## Your goal:
Without the pictures, output the records below word for word.

Items from a data source:
============================================================

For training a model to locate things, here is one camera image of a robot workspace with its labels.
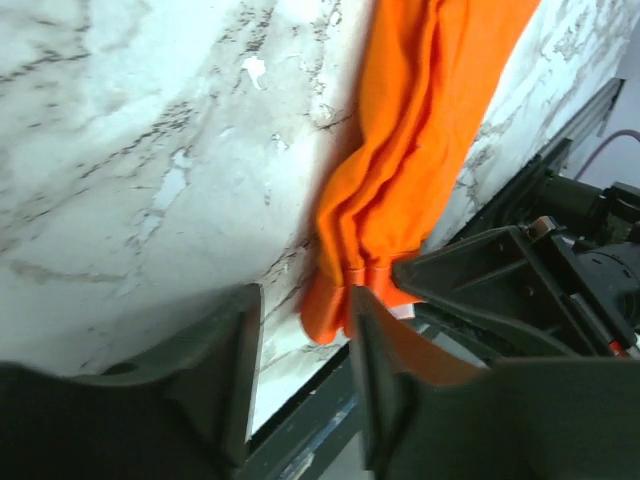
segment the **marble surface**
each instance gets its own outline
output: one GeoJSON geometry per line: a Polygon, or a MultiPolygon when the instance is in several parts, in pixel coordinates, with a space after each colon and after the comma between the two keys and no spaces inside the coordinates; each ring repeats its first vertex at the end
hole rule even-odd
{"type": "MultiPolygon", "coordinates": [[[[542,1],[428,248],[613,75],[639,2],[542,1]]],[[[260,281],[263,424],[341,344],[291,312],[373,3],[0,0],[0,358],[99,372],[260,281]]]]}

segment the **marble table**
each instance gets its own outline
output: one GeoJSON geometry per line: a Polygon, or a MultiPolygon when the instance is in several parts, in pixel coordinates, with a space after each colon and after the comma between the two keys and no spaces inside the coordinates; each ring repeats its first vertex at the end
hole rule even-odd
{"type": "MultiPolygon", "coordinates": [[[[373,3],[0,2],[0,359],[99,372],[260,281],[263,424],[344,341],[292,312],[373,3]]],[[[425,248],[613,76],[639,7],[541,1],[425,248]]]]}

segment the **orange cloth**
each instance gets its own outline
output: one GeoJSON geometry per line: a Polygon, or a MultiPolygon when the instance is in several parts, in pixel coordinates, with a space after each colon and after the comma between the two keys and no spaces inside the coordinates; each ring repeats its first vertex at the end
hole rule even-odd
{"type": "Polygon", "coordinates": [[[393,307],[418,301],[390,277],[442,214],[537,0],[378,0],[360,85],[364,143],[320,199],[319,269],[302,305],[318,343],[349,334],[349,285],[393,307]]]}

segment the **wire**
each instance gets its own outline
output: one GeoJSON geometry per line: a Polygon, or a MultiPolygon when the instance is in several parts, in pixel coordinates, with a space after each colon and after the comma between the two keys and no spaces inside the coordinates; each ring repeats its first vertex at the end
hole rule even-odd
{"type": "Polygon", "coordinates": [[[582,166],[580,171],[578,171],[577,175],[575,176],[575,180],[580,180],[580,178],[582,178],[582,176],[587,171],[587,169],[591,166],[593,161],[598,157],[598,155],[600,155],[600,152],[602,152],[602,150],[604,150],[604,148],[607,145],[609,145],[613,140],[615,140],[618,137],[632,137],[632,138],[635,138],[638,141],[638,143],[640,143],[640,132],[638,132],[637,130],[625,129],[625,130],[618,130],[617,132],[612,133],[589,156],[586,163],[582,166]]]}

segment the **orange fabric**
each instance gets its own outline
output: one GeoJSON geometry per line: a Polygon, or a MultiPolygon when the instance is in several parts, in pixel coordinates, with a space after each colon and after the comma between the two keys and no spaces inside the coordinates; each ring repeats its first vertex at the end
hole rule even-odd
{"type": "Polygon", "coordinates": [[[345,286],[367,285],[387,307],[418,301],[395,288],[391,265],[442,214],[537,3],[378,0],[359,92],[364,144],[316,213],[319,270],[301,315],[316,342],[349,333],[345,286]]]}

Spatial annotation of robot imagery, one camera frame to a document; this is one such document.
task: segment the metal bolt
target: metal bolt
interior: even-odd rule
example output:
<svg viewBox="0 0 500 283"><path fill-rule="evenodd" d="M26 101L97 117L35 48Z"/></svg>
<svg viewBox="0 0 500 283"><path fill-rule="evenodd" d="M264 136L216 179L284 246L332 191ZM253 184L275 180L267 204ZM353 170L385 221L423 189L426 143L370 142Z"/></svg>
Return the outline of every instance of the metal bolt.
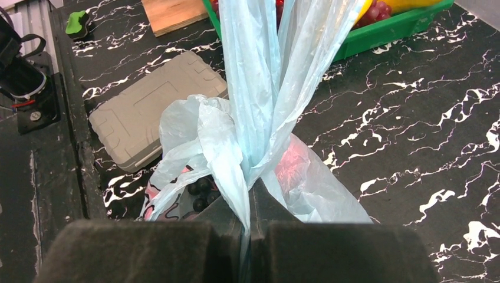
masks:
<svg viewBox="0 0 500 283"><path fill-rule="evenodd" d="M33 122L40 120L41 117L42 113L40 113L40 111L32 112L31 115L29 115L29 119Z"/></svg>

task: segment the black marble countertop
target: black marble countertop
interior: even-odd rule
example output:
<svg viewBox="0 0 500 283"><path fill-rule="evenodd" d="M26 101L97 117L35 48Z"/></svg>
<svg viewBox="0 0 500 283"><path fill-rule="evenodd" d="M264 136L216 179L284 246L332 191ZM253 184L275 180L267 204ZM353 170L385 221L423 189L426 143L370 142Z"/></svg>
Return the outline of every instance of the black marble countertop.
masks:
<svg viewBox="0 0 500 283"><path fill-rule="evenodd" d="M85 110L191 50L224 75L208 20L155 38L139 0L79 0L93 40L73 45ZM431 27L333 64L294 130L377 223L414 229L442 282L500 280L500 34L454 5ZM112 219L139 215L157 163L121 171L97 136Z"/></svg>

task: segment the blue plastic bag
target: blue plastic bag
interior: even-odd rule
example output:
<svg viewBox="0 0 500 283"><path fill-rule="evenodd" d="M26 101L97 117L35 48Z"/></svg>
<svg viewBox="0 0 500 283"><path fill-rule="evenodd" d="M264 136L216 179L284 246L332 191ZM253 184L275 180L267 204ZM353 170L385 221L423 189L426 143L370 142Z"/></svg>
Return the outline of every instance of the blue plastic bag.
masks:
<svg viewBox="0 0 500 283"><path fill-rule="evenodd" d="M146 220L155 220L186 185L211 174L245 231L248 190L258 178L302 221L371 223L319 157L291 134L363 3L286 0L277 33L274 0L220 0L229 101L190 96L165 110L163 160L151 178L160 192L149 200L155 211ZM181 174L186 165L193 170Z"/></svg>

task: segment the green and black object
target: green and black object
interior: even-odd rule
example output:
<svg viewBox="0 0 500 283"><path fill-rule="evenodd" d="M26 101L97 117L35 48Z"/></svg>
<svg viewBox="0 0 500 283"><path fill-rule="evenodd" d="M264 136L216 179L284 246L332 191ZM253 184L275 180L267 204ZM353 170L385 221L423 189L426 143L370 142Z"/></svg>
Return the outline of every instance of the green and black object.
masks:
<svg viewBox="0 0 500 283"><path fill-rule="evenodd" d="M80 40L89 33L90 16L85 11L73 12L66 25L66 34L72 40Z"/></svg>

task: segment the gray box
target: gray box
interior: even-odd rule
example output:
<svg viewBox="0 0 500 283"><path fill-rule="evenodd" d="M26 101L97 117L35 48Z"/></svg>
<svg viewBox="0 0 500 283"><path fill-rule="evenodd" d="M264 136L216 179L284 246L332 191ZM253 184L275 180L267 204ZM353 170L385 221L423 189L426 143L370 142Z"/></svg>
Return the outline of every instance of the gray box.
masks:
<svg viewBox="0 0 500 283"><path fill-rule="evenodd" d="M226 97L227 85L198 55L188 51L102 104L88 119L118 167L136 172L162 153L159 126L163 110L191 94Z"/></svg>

============================================================

## Task response:
For training a model to locate things, here is one camera image of a robot workspace with its labels.
segment the **marble surface**
each instance gets its own outline
output: one GeoJSON geometry per line: a Polygon, or a MultiPolygon when the instance is in several parts, in pixel coordinates, with a space after each colon and after the comma between the two keys and no spaces inside the coordinates; each ring repeats its first vertex at the end
hole rule even-odd
{"type": "MultiPolygon", "coordinates": [[[[542,1],[428,248],[613,75],[639,2],[542,1]]],[[[260,281],[263,424],[341,344],[291,312],[373,3],[0,0],[0,358],[99,372],[260,281]]]]}

segment the **marble table**
each instance gets its own outline
output: one GeoJSON geometry per line: a Polygon, or a MultiPolygon when the instance is in several parts, in pixel coordinates, with a space after each colon and after the comma between the two keys and no spaces inside the coordinates; each ring repeats its first vertex at the end
hole rule even-odd
{"type": "MultiPolygon", "coordinates": [[[[373,3],[0,2],[0,359],[99,372],[260,281],[263,424],[344,341],[292,312],[373,3]]],[[[425,248],[613,76],[639,7],[541,1],[425,248]]]]}

segment the **orange cloth**
each instance gets its own outline
output: one GeoJSON geometry per line: a Polygon, or a MultiPolygon when the instance is in several parts, in pixel coordinates, with a space after each colon and after the comma between the two keys and no spaces inside the coordinates; each ring repeats its first vertex at the end
hole rule even-odd
{"type": "Polygon", "coordinates": [[[393,307],[418,301],[390,277],[442,214],[537,0],[378,0],[360,85],[364,143],[320,199],[319,269],[302,305],[318,343],[349,334],[349,285],[393,307]]]}

segment the **wire**
each instance gets its own outline
output: one GeoJSON geometry per line: a Polygon, or a MultiPolygon when the instance is in several parts, in pixel coordinates, with a space after each colon and after the comma between the two keys and no spaces inside the coordinates; each ring repeats its first vertex at the end
hole rule even-odd
{"type": "Polygon", "coordinates": [[[582,166],[580,171],[578,171],[577,175],[575,176],[575,180],[580,180],[580,178],[582,178],[582,176],[587,171],[587,169],[591,166],[593,161],[598,157],[598,155],[600,155],[600,152],[602,152],[602,150],[604,150],[604,148],[607,145],[609,145],[613,140],[615,140],[618,137],[632,137],[632,138],[635,138],[638,141],[638,143],[640,143],[640,132],[638,132],[637,130],[625,129],[625,130],[618,130],[617,132],[612,133],[589,156],[586,163],[582,166]]]}

segment the **orange fabric**
each instance gets its own outline
output: one GeoJSON geometry per line: a Polygon, or a MultiPolygon when the instance is in several parts, in pixel coordinates, with a space after each colon and after the comma between the two keys and no spaces inside the coordinates; each ring repeats its first vertex at the end
hole rule even-odd
{"type": "Polygon", "coordinates": [[[345,286],[367,285],[387,307],[418,301],[395,288],[391,265],[442,214],[537,3],[378,0],[359,92],[364,144],[316,213],[319,270],[301,315],[316,342],[349,333],[345,286]]]}

Spatial annotation of robot imagery, one camera frame to a document; this is one such document.
task: segment the metal bolt
target: metal bolt
interior: even-odd rule
example output:
<svg viewBox="0 0 500 283"><path fill-rule="evenodd" d="M26 101L97 117L35 48Z"/></svg>
<svg viewBox="0 0 500 283"><path fill-rule="evenodd" d="M264 136L216 179L284 246L332 191ZM253 184L275 180L267 204ZM353 170L385 221L423 189L426 143L370 142Z"/></svg>
Return the outline of every instance of the metal bolt.
masks:
<svg viewBox="0 0 500 283"><path fill-rule="evenodd" d="M33 122L40 120L41 117L42 113L40 113L40 111L32 112L31 115L29 115L29 119Z"/></svg>

task: segment the black marble countertop
target: black marble countertop
interior: even-odd rule
example output:
<svg viewBox="0 0 500 283"><path fill-rule="evenodd" d="M26 101L97 117L35 48Z"/></svg>
<svg viewBox="0 0 500 283"><path fill-rule="evenodd" d="M264 136L216 179L284 246L332 191ZM253 184L275 180L267 204ZM353 170L385 221L423 189L426 143L370 142Z"/></svg>
Return the outline of every instance of the black marble countertop.
masks:
<svg viewBox="0 0 500 283"><path fill-rule="evenodd" d="M85 110L191 50L224 75L208 20L155 38L139 0L79 0L93 40L73 45ZM431 27L333 64L294 130L377 223L414 229L442 282L500 280L500 34L454 5ZM112 219L139 215L157 163L121 171L97 136Z"/></svg>

task: segment the blue plastic bag
target: blue plastic bag
interior: even-odd rule
example output:
<svg viewBox="0 0 500 283"><path fill-rule="evenodd" d="M26 101L97 117L35 48Z"/></svg>
<svg viewBox="0 0 500 283"><path fill-rule="evenodd" d="M264 136L216 179L284 246L332 191ZM253 184L275 180L267 204ZM353 170L385 221L423 189L426 143L370 142Z"/></svg>
Return the outline of every instance of the blue plastic bag.
masks:
<svg viewBox="0 0 500 283"><path fill-rule="evenodd" d="M146 220L155 220L186 185L211 174L245 231L248 190L258 178L302 221L371 223L319 157L291 134L363 3L286 0L277 33L274 0L220 0L229 101L190 96L165 110L163 160L151 178L160 192L149 200L155 211ZM181 174L186 165L193 170Z"/></svg>

task: segment the green and black object
target: green and black object
interior: even-odd rule
example output:
<svg viewBox="0 0 500 283"><path fill-rule="evenodd" d="M26 101L97 117L35 48Z"/></svg>
<svg viewBox="0 0 500 283"><path fill-rule="evenodd" d="M264 136L216 179L284 246L332 191ZM253 184L275 180L267 204ZM353 170L385 221L423 189L426 143L370 142Z"/></svg>
Return the outline of every instance of the green and black object.
masks:
<svg viewBox="0 0 500 283"><path fill-rule="evenodd" d="M80 40L89 33L90 16L85 11L73 12L66 25L66 34L72 40Z"/></svg>

task: segment the gray box
target: gray box
interior: even-odd rule
example output:
<svg viewBox="0 0 500 283"><path fill-rule="evenodd" d="M26 101L97 117L35 48Z"/></svg>
<svg viewBox="0 0 500 283"><path fill-rule="evenodd" d="M264 136L216 179L284 246L332 191ZM253 184L275 180L267 204ZM353 170L385 221L423 189L426 143L370 142Z"/></svg>
Return the outline of every instance of the gray box.
masks:
<svg viewBox="0 0 500 283"><path fill-rule="evenodd" d="M226 97L227 85L198 55L188 51L102 104L88 119L118 167L136 172L162 153L159 126L163 110L191 94Z"/></svg>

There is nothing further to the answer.